- **Problem**:
Your answer must be the full set of records, copied exactly, with no pictures in it.

┏━━

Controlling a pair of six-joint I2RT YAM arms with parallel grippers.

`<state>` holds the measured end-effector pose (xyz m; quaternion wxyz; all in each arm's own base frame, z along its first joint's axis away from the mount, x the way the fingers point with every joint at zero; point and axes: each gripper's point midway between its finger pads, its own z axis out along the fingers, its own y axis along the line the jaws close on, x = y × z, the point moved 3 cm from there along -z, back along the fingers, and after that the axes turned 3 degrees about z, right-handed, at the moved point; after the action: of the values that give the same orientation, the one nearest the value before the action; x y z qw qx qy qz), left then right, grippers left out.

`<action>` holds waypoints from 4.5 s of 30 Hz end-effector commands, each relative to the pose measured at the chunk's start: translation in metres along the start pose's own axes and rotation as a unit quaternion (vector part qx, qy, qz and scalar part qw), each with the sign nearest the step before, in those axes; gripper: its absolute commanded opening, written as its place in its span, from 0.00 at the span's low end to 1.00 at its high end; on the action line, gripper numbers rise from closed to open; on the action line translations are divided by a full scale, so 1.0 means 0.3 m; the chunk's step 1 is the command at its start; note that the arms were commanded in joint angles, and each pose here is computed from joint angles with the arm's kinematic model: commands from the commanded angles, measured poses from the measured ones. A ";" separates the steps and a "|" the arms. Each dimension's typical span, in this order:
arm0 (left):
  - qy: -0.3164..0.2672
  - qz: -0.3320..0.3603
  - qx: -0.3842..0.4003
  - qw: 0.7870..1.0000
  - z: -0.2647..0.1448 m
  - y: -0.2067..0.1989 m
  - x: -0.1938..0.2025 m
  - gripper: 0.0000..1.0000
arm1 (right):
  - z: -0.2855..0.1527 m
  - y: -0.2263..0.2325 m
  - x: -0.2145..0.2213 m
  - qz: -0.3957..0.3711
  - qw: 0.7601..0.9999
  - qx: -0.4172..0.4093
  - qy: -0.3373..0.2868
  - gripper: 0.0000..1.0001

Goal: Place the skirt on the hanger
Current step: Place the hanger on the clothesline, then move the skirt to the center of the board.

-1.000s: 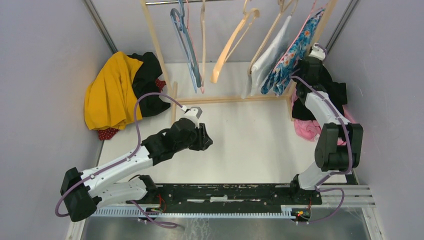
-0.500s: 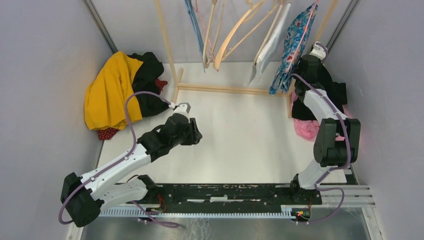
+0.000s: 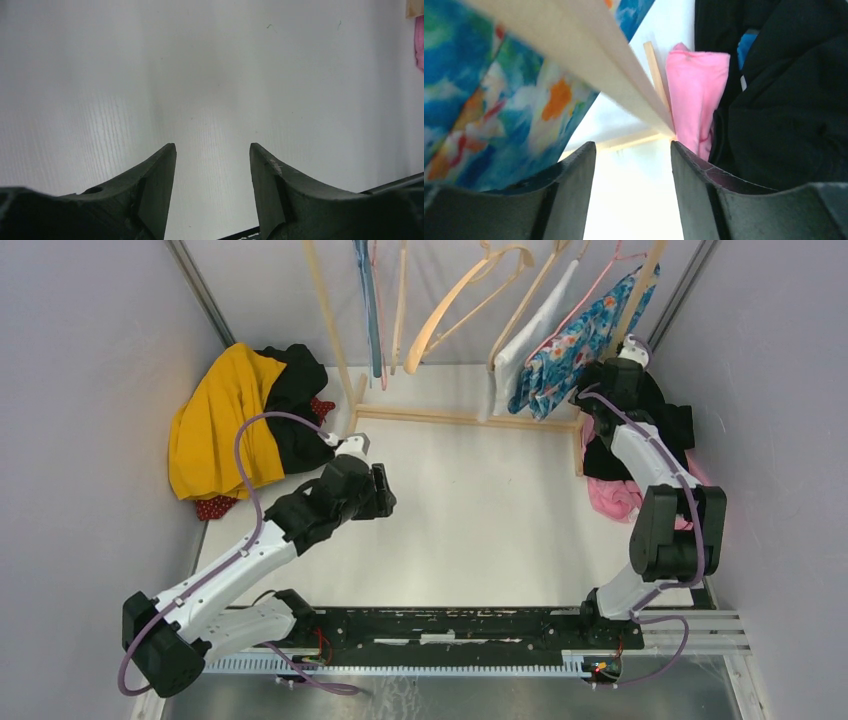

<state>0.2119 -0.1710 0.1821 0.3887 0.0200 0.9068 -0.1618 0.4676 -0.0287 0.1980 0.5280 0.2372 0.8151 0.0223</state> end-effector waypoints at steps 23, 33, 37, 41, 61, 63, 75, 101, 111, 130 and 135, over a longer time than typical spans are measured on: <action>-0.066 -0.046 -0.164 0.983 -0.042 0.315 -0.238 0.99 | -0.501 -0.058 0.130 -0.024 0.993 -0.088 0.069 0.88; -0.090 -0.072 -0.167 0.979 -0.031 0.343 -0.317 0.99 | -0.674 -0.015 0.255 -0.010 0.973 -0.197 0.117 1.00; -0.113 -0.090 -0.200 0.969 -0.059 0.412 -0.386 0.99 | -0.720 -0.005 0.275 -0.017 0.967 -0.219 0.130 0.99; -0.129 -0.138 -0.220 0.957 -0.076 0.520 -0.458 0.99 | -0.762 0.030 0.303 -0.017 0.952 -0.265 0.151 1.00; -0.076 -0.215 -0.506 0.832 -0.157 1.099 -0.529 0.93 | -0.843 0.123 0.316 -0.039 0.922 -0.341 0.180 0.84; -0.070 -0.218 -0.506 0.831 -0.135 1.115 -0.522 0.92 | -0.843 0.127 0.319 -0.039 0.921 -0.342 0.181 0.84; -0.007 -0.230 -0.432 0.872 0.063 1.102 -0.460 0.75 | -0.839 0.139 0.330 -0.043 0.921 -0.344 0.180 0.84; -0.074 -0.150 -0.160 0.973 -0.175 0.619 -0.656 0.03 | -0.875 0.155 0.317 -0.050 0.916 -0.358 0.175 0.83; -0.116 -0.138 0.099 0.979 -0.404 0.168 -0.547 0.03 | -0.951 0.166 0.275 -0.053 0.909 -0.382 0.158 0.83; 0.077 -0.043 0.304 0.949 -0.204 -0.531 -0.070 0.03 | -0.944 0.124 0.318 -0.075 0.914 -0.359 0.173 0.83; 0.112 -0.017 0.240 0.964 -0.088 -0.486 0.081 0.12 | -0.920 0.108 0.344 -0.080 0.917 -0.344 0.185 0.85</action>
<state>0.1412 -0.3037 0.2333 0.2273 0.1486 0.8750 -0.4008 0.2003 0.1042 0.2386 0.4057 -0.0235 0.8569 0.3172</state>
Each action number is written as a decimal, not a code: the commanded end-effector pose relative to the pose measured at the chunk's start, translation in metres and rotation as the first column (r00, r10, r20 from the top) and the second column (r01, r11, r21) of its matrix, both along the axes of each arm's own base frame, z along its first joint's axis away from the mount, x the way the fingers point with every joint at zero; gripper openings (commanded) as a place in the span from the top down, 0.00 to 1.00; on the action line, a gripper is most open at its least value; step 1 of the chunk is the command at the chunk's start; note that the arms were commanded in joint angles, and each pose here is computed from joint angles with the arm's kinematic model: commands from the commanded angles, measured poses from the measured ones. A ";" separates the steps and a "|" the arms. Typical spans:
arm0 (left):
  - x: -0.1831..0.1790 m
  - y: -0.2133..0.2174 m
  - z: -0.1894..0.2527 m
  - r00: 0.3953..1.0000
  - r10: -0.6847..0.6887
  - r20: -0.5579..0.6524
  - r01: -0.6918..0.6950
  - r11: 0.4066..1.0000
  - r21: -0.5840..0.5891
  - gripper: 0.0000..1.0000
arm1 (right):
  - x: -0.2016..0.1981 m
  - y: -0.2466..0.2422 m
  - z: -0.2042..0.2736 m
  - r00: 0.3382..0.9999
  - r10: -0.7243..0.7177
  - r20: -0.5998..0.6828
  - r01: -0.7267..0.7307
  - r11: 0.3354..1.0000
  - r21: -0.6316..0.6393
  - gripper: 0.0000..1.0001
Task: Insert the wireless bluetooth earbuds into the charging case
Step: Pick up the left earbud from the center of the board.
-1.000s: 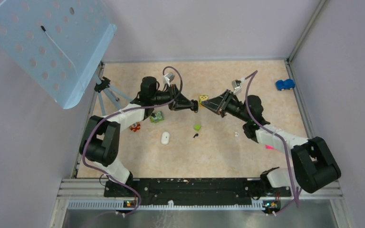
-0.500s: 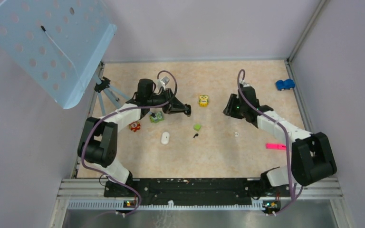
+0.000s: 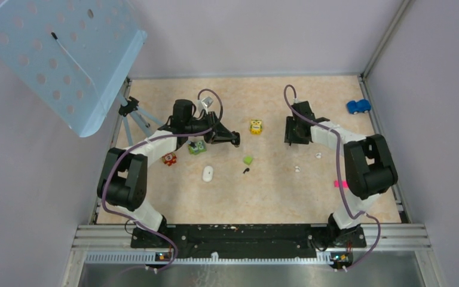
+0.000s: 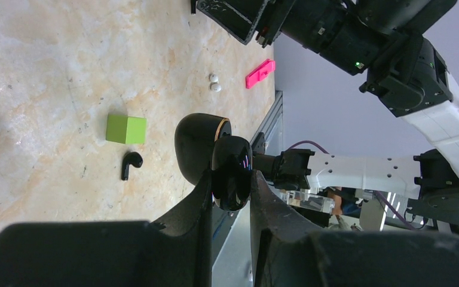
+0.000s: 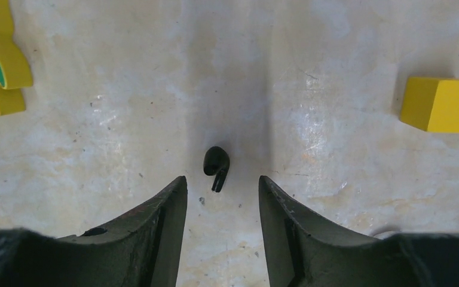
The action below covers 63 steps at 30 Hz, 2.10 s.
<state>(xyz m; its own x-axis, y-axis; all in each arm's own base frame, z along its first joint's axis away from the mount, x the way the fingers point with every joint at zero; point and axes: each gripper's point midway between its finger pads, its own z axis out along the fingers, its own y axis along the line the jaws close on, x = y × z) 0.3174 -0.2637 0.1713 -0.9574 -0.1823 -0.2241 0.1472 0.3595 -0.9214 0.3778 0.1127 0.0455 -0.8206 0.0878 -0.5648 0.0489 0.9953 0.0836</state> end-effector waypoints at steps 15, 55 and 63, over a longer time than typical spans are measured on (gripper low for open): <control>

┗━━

- **Reply**:
Controlling a pair of six-joint I2RT YAM arms with parallel grippers.

`<state>` holds the measured end-effector pose (xyz m; quaternion wxyz; all in each arm's own base frame, z along its first joint's axis away from the mount, x the way the fingers point with every joint at zero; point and axes: each gripper's point midway between its finger pads, its own z axis out along the fingers, its own y axis along the line the jaws close on, x = y × z, the point moved 3 cm from there along -z, back along the fingers, and after that the axes turned 3 degrees about z, right-handed, at the moved point; after the action: of the values that give the same orientation, the one nearest the value before the action; x y z qw qx qy qz), left then right, grippers left out.

`<action>` holds waypoints from 4.5 s of 30 Hz end-effector commands, each relative to the pose measured at the chunk's start: translation in metres along the start pose's own axes and rotation as a unit quaternion (vector part qx, qy, qz and scalar part qw), each with the sign nearest the step before, in those axes; gripper: its absolute commanded opening, written as its place in its span, from 0.00 at the span's low end to 1.00 at its high end; on the action line, gripper numbers rise from closed to open; on the action line translations are divided by a full scale, so 1.0 means 0.3 m; the chunk's step 1 is the command at its start; note that the arms were commanded in joint angles, and each pose here is computed from joint angles with the arm's kinematic model: commands from the commanded angles, measured poses from the measured ones. A ";" separates the steps and a "|" the arms. Each dimension's typical span, in this order:
arm0 (left):
  - qy: -0.3164..0.2672
  - qz: -0.3320..0.3603
  - qx: -0.3842..0.4003
  - qw: 0.7870..1.0000
  - z: -0.2647..0.1448 m
  - y: -0.2067..0.1989 m
  - x: -0.1938..0.2025 m
  - gripper: 0.0000..1.0000
arm1 (right):
  - z: -0.2855..0.1527 m
  - y: -0.2263..0.2325 m
  - x: -0.2145..0.2213 m
  - qz: -0.3957..0.3711
  - qw: 0.7601..0.9999
  - qx: -0.4172..0.4093
  - qy: -0.3373..0.2868
  - gripper: 0.0000..1.0001

Goal: Place the skirt on the hanger
Current step: Place the hanger on the clothesline, then move the skirt to the center of the board.

-1.000s: 
-0.500s: 
+0.000s: 

<state>0.2119 -0.1710 0.1821 0.3887 0.0200 0.9068 -0.1618 0.4676 -0.0287 0.1980 0.5280 0.2372 0.8151 0.0223</state> end-effector waypoints at steps 23, 33, 37, 41, 61, 63, 75, 101, 111, 130 and 135, over a longer time than typical spans are measured on: <action>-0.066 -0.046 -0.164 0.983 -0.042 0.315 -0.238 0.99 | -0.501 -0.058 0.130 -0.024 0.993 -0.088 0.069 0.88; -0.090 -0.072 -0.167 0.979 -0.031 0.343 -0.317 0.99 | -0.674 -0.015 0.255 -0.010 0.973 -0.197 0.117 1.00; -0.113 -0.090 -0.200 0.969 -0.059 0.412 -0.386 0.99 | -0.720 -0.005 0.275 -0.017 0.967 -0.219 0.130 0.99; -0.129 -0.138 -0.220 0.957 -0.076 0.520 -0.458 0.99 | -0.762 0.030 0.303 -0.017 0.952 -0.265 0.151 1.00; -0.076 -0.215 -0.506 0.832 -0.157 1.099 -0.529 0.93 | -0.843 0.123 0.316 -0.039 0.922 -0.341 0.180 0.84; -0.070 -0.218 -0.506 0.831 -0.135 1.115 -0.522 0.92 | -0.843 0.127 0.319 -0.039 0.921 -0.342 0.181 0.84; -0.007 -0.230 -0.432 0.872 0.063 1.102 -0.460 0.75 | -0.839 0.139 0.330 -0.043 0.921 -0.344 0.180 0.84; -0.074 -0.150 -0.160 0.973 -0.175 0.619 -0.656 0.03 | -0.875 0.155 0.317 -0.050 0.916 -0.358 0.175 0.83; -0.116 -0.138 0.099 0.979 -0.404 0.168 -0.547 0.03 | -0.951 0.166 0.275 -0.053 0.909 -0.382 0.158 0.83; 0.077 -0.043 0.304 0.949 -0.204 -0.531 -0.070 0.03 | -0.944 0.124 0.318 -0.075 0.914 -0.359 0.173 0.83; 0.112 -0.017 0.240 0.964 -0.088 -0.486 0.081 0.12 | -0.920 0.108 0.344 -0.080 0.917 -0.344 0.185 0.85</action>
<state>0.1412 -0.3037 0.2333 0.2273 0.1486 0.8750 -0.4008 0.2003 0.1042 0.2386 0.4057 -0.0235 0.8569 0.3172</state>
Each action number is written as a decimal, not a code: the commanded end-effector pose relative to the pose measured at the chunk's start, translation in metres and rotation as the first column (r00, r10, r20 from the top) and the second column (r01, r11, r21) of its matrix, both along the axes of each arm's own base frame, z along its first joint's axis away from the mount, x the way the fingers point with every joint at zero; gripper openings (commanded) as a place in the span from the top down, 0.00 to 1.00; on the action line, a gripper is most open at its least value; step 1 of the chunk is the command at the chunk's start; note that the arms were commanded in joint angles, and each pose here is computed from joint angles with the arm's kinematic model: commands from the commanded angles, measured poses from the measured ones. A ";" separates the steps and a "|" the arms. Typical spans:
arm0 (left):
  - x: -0.1831..0.1790 m
  - y: -0.2133..0.2174 m
  - z: -0.1894..0.2527 m
  - r00: 0.3953..1.0000
  - r10: -0.6847..0.6887
  - r20: -0.5579..0.6524
  - r01: -0.6918..0.6950
  - r11: 0.4066..1.0000
  - r21: -0.5840..0.5891
  - gripper: 0.0000..1.0000
arm1 (right):
  - x: -0.2016..0.1981 m
  - y: -0.2466..0.2422 m
  - z: -0.2042..0.2736 m
  - r00: 0.3382..0.9999
  - r10: -0.7243..0.7177
  - r20: -0.5998..0.6828
  - r01: -0.7267..0.7307
  - r11: 0.3354..1.0000
  - r21: -0.6316..0.6393
  - gripper: 0.0000..1.0001
Task: Insert the wireless bluetooth earbuds into the charging case
Step: Pick up the left earbud from the center of the board.
-1.000s: 
-0.500s: 
+0.000s: 
+0.000s: 
+0.000s: 
The action below covers 63 steps at 30 Hz, 2.10 s.
<state>(xyz m; its own x-axis, y-axis; all in each arm's own base frame, z along its first joint's axis away from the mount, x the way the fingers point with every joint at zero; point and axes: each gripper's point midway between its finger pads, its own z axis out along the fingers, its own y axis along the line the jaws close on, x = y × z) 0.3174 -0.2637 0.1713 -0.9574 -0.1823 -0.2241 0.1472 0.3595 -0.9214 0.3778 0.1127 0.0455 -0.8206 0.0878 -0.5648 0.0489 0.9953 0.0836</state> end-effector waypoints at steps 15, 55 and 63, over a longer time than typical spans are measured on (gripper low for open): <control>

No additional answer text is required.